О театрализации лесковского «Левши» МХАТ 2-ой мечтал уже давно, но все не мог найти подходящего автора. Когда, по предложению театра, я взялся за эту работу, я увидел, что задача – действительно очень трудная. Сюжет «Левши», как известно, взят из народного сказа, и эту сказовую форму – с ее особенным языком, с ее анахронизмами и условностями – надо было дать на театре. Единственно возможное решение мне увиделось в форме народной комедии, в форме «игры» – театра условного от начала до конца; эта условность была подчеркнута «раскрытием приема»[24] в лице трех ведущих масок – «халдеев». «Халдеи» пришли в «Блоху» одновременно из старинного русского «действа» и из итальянской импровизационной комедии, их предки – скоморохи, Петрушка, масленичный балаганный дед, Бригелла, Панталоне, Труффальдино. К весне 1924 года «Блоха» была закончена и в легкий, веселый майский день прочитана гастролировавшему тогда в Ленинграде МХАТу 2-му. Актеры смеялись так, что трудно было читать.

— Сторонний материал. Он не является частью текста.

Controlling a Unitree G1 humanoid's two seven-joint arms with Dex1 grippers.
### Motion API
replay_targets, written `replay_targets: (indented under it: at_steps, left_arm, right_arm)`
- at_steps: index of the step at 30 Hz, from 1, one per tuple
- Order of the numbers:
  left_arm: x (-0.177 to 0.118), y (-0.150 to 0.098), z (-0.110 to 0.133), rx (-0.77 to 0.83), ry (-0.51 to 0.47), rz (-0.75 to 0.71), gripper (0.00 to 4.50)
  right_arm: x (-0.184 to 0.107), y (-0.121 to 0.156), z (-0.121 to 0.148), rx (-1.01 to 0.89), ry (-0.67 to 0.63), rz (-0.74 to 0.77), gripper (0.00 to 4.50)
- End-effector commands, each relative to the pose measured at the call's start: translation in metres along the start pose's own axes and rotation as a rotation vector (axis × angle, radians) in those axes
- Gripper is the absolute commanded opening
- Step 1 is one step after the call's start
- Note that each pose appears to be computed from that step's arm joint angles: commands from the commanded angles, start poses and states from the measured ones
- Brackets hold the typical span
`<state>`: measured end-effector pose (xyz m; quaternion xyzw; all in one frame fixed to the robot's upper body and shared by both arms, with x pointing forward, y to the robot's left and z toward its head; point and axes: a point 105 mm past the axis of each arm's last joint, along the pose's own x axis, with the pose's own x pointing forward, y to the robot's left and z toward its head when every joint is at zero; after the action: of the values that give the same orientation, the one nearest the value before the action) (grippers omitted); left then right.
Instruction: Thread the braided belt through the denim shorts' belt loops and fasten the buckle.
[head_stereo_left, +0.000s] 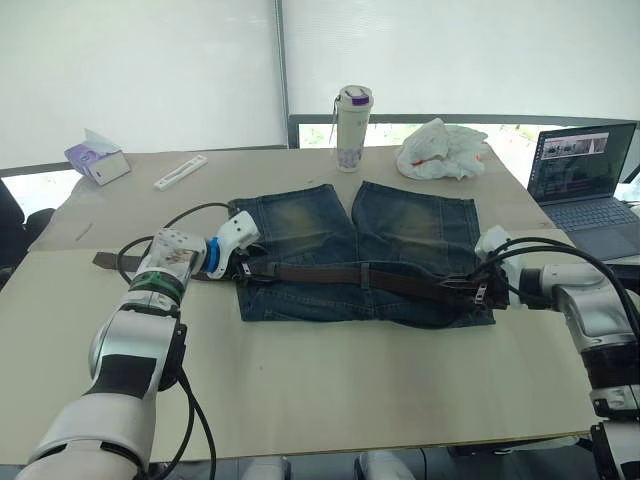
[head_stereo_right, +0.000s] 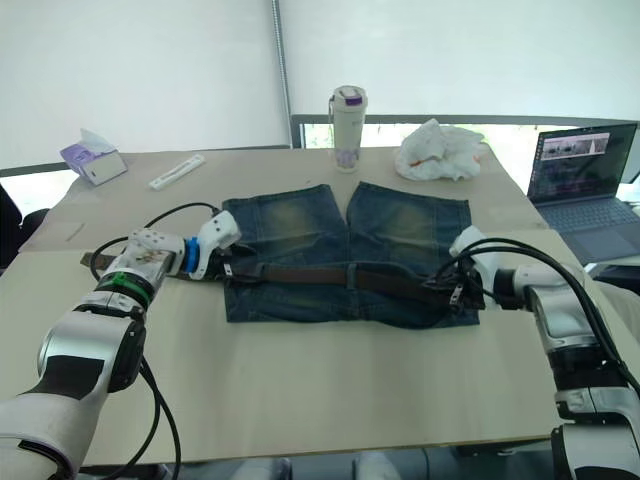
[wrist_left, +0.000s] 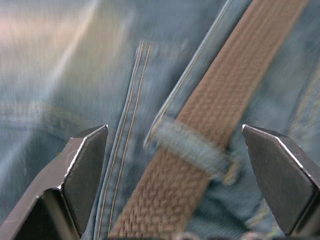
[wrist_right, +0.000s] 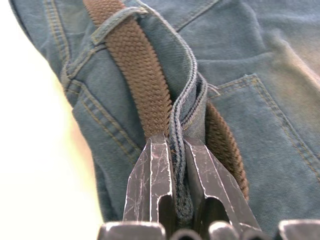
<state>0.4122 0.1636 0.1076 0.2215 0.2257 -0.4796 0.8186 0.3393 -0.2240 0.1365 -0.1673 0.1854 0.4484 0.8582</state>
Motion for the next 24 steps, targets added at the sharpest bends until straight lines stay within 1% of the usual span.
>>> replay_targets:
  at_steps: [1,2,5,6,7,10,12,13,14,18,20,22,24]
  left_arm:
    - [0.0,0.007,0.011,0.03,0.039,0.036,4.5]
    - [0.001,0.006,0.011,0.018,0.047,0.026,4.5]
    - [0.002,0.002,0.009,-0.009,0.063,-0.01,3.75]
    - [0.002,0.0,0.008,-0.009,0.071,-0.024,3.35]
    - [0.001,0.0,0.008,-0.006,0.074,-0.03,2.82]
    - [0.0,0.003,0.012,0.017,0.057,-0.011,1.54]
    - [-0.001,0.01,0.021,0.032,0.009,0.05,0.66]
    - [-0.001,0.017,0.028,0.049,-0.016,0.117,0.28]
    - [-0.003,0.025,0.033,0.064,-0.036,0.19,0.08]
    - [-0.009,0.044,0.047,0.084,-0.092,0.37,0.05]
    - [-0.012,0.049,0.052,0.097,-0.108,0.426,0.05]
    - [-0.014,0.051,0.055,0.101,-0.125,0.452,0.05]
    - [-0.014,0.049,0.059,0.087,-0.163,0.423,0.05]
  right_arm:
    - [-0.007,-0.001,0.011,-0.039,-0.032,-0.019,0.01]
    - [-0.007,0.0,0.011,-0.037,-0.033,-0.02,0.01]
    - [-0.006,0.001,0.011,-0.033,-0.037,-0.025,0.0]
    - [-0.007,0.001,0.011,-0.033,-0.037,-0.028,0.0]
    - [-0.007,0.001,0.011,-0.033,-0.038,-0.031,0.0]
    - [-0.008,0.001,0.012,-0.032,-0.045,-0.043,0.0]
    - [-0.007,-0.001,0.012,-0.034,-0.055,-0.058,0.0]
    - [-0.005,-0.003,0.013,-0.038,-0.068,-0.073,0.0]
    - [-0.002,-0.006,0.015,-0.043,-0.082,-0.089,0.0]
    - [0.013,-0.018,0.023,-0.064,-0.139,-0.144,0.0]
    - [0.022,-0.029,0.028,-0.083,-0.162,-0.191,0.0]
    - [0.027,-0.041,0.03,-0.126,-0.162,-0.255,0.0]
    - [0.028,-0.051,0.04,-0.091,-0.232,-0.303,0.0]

Премьера «Блохи» в МХАТе 2-м в постановке А. Д. Дикого и великолепном оформлении Б. М. Кустодиева состоялась в феврале 1925 года. В Ленинграде (тоже в декорациях Кустодиева и постановке Н. Ф. Монахова) «Блоха» была показана в ноябре 1926 года и затем обошла все крупные провинциальные сцены. В МХАТе 2-м пьеса шла до осени 1930 года, когда была снята – для «освежения» материала: роли «Раешника», «Левши» и «Англичан» написаны так, что они допускают введение рада реплик злободневного характера. Эта работа была проделана мною в течение зимы 1930-31 года, с осени 1931 года «Блоха» снова включается в репертуар МХАТа 2-го.